Patchwork powerpc/mm: setting mmaped page cache property through device tree

login
register
mail settings
Submitter Yang Li
Date Dec. 1, 2009, 10:30 a.m.
Message ID <1259663450-28790-1-git-send-email-leoli@freescale.com>
Download mbox | patch
Permalink /patch/39895/
State Rejected
Delegated to: Benjamin Herrenschmidt
Headers show

Comments

Yang Li - Dec. 1, 2009, 10:30 a.m.
The patch adds the ability for powerpc architecture to set page cache
property of mmaped area through device tree.  This is useful for two
cases.  First, for memory shared with other OS'es to have the same cache
property to avoid cache paradoxes.  Second, enabling application to map
memory which is not managed by kernel as cacheable for better performance.
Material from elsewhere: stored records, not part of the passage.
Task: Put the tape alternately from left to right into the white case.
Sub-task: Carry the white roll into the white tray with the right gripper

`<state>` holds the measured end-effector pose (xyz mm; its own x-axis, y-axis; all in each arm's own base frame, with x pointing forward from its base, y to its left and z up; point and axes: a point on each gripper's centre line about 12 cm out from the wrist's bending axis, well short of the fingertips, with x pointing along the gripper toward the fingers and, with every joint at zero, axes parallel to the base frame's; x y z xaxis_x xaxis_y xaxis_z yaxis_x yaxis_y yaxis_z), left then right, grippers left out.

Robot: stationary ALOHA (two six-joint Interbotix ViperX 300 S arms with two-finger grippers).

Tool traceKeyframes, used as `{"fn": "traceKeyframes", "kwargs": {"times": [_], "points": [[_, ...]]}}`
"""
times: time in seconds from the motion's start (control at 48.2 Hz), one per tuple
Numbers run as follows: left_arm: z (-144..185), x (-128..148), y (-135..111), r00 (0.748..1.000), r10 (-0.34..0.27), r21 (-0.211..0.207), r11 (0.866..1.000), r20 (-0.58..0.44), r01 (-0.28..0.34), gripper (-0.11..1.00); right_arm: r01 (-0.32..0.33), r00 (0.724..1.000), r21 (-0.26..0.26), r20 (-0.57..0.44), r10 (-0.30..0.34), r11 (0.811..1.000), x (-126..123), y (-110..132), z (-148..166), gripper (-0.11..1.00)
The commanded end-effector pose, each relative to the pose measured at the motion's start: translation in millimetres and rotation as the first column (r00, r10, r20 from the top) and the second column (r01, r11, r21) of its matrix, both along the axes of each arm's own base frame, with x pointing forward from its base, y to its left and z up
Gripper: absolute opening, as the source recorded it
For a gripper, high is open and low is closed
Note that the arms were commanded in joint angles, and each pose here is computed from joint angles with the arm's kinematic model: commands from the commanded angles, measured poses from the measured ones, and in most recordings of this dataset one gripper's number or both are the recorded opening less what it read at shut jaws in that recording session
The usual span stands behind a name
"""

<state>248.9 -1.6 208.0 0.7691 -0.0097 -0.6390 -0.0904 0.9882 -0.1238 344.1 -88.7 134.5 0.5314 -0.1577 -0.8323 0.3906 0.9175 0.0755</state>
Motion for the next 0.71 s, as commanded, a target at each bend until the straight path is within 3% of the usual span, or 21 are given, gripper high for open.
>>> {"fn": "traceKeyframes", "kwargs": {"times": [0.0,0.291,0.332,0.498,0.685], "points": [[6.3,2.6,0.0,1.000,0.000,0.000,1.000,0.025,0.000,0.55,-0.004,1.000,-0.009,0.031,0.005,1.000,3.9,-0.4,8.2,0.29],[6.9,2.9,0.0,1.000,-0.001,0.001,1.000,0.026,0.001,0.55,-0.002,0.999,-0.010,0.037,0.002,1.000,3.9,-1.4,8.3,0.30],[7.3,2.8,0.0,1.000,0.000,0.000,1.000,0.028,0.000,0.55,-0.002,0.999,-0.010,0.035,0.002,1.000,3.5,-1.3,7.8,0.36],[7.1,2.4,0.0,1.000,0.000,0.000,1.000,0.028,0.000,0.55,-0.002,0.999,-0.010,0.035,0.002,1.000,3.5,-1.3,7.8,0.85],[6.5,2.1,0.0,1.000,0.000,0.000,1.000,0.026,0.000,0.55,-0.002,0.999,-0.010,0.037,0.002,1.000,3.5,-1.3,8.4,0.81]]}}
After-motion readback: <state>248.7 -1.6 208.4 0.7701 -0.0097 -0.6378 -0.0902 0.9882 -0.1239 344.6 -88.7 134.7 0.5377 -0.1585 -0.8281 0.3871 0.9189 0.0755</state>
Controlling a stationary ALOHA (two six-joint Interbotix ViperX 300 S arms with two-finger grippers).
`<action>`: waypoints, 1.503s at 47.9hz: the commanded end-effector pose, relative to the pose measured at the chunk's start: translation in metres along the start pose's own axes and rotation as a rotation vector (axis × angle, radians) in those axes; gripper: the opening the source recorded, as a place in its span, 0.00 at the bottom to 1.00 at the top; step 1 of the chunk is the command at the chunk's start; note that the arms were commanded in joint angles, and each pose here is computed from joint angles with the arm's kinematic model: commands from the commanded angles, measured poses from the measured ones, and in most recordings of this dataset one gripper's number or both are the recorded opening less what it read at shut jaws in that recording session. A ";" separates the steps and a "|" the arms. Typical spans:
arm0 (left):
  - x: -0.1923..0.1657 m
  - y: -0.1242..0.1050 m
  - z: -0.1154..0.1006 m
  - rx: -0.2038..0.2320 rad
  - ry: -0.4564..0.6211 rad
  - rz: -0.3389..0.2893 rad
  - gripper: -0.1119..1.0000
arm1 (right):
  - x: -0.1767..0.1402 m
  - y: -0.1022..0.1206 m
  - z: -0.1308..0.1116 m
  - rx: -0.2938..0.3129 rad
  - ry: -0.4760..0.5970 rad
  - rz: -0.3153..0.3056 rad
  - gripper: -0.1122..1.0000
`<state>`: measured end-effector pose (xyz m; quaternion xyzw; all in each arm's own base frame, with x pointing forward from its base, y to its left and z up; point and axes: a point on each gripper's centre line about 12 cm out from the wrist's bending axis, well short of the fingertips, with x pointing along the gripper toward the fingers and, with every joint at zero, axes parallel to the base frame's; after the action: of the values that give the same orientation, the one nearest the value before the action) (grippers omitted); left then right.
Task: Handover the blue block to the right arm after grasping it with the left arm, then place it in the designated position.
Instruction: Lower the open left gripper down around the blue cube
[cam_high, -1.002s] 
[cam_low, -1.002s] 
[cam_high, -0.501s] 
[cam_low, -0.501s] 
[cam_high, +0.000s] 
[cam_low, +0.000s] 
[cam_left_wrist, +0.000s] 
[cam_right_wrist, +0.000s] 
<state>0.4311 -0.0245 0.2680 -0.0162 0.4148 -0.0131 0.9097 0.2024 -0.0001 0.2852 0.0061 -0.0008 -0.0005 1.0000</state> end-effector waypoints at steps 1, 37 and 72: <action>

Signed-off-by: Li Yang <leoli@freescale.com>
---
Although it will be better if we can come up with a generic solution
not only for powerpc arch.  Changing the behavior of O_SYNC seems to
draw concerns over compatibility of old applications.  Suggestions
are welcomed.

 arch/powerpc/mm/mem.c          |   49 +++++++++++++++++++++++++++++++++++++--
 arch/powerpc/platforms/Kconfig |    7 +++++
 2 files changed, 53 insertions(+), 3 deletions(-)
Benjamin Herrenschmidt - Dec. 1, 2009, 10:58 a.m.
On Tue, 2009-12-01 at 18:30 +0800, Li Yang wrote:
> The patch adds the ability for powerpc architecture to set page cache
> property of mmaped area through device tree.  This is useful for two
> cases.  First, for memory shared with other OS'es to have the same cache
> property to avoid cache paradoxes.  Second, enabling application to map
> memory which is not managed by kernel as cacheable for better performance.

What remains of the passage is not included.